Assigned task
Find each line of the material below in which the word "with" occurs, and return it.

------ Provided material

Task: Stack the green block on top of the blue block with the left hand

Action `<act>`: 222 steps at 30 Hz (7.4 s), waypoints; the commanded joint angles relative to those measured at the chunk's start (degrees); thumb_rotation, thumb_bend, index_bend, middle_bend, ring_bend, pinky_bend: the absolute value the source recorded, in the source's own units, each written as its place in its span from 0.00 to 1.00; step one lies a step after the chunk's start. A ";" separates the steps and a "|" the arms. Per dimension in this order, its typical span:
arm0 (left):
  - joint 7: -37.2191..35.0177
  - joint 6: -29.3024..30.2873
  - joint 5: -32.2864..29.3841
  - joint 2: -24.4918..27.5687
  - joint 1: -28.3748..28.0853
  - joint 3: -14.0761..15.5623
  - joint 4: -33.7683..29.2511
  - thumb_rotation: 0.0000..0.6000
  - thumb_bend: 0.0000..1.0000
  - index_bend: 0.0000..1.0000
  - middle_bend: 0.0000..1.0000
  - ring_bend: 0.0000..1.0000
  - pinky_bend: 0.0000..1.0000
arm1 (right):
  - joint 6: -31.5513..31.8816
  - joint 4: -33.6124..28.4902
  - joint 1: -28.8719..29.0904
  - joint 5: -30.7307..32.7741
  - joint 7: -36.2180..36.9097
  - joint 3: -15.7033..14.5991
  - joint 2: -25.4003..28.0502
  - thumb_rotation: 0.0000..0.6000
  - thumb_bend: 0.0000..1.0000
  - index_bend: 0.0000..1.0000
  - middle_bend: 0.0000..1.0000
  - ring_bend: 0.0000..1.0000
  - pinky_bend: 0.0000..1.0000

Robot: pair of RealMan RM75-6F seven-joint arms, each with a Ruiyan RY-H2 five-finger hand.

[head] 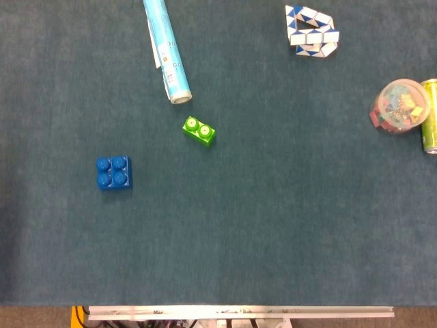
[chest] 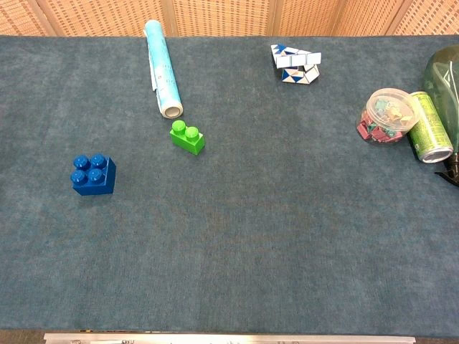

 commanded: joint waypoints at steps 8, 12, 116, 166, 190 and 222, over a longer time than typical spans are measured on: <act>0.65 0.03 -0.51 -0.08 -0.18 -0.26 -0.02 1.00 0.00 0.31 0.29 0.19 0.35 | 1.84 -2.01 -0.83 0.35 -0.10 0.68 1.72 1.00 0.10 0.22 0.24 0.13 0.24; 0.54 0.99 0.92 -0.39 -0.05 0.03 -0.08 1.00 0.00 0.31 0.29 0.19 0.36 | 1.98 -2.36 -1.04 0.72 0.19 0.85 2.20 1.00 0.10 0.22 0.24 0.13 0.24; -45.16 -38.13 20.40 -25.19 -50.37 7.79 37.49 1.00 0.17 0.28 0.00 0.00 0.13 | -2.27 -2.96 -2.98 11.80 3.71 4.88 7.01 1.00 0.10 0.22 0.26 0.13 0.14; -30.64 -39.29 12.72 -19.22 -49.28 6.39 25.68 1.00 0.28 0.48 0.00 0.00 0.13 | -2.14 -3.54 -3.21 10.92 3.85 4.53 7.33 1.00 0.10 0.22 0.26 0.13 0.14; 11.54 -31.99 -27.49 -5.28 -44.50 3.45 -4.07 1.00 0.28 0.48 0.00 0.00 0.13 | -4.02 -3.45 -2.45 10.35 5.91 4.02 7.77 1.00 0.10 0.22 0.26 0.13 0.14; 9.13 -24.05 -34.97 4.46 -39.39 3.34 -22.07 1.00 0.28 0.49 0.00 0.00 0.13 | -4.01 -4.09 -2.62 8.73 7.26 2.82 8.37 1.00 0.10 0.22 0.26 0.13 0.14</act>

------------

Solved problem
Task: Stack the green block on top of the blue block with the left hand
Robot: pair of RealMan RM75-6F seven-joint arms, each with a Ruiyan RY-H2 five-finger hand.

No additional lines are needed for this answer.